►

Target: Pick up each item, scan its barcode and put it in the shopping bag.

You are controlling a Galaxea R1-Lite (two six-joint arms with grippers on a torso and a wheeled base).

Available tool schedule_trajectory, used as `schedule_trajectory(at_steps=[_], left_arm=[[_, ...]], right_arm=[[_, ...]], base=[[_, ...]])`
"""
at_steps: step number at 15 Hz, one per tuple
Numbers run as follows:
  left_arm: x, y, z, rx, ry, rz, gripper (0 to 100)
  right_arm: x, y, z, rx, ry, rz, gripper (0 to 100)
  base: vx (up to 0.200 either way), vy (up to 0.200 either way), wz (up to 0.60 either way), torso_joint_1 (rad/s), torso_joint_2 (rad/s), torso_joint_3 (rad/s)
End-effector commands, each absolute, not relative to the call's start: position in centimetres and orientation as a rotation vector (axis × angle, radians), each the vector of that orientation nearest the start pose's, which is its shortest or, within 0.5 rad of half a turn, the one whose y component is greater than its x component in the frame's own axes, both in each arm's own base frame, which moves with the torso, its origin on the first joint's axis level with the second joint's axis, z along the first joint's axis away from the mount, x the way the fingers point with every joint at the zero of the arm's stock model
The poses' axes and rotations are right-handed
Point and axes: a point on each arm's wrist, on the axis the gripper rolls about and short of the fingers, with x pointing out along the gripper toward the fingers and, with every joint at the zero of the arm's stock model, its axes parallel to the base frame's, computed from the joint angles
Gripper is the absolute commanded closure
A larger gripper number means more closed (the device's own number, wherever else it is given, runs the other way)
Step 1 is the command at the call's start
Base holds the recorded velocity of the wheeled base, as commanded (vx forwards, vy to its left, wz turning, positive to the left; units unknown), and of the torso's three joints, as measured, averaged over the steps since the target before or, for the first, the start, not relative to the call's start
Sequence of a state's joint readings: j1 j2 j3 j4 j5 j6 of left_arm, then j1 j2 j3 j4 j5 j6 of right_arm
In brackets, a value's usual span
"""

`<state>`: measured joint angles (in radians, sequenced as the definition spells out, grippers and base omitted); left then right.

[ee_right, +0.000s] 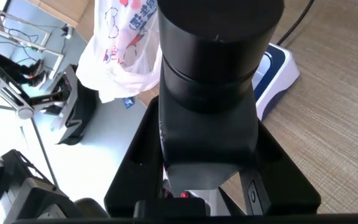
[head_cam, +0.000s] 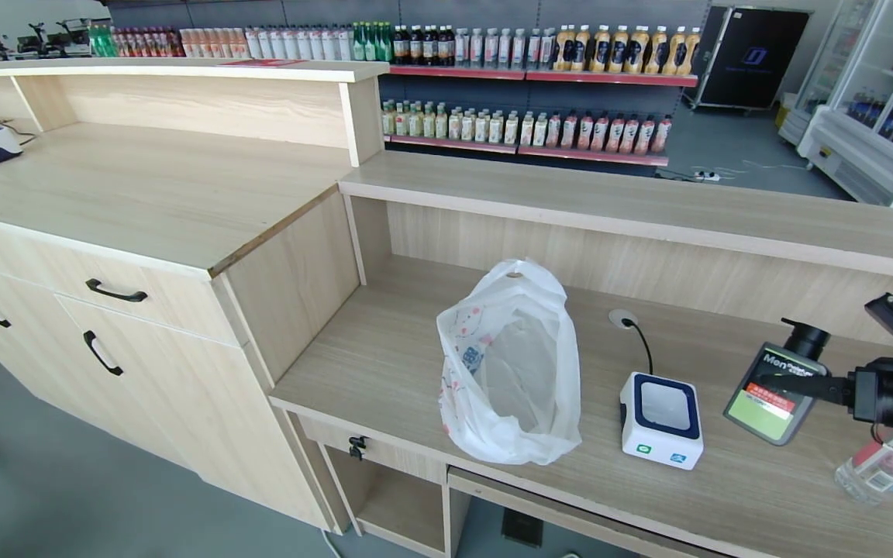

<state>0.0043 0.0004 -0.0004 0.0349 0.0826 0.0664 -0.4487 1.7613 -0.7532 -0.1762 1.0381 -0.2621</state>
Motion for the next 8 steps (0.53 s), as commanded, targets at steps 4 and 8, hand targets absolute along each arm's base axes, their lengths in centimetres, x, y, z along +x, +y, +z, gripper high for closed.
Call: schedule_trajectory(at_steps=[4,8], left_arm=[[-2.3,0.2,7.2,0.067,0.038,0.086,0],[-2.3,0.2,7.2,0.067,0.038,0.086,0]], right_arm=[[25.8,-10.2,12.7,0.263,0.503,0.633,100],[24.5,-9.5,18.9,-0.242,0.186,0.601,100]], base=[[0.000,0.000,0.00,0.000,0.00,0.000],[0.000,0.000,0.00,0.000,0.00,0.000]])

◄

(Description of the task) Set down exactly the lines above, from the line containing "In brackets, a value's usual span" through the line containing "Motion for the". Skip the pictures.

(Problem solution)
In brackets, a value's usual span
"""

`<state>`: measured joint angles (in radians, sequenced as the definition spells out, grippers and base omitted); left then right.

[ee_right, +0.000s] 
[head_cam, +0.000s] 

<state>0.0043 0.0004 -0.0004 0.0349 0.0826 0.0664 -0.4487 1.7613 -0.7532 -0.1762 1.0381 -0.2621</state>
Motion for the next 8 steps (0.53 s), as commanded, targets at steps 4 and 8, hand targets absolute along each arm's base axes, their lengths in centimetres, x, y, z along +x, +y, +z, gripper high for closed.

The exercise is done, with nothing more to add.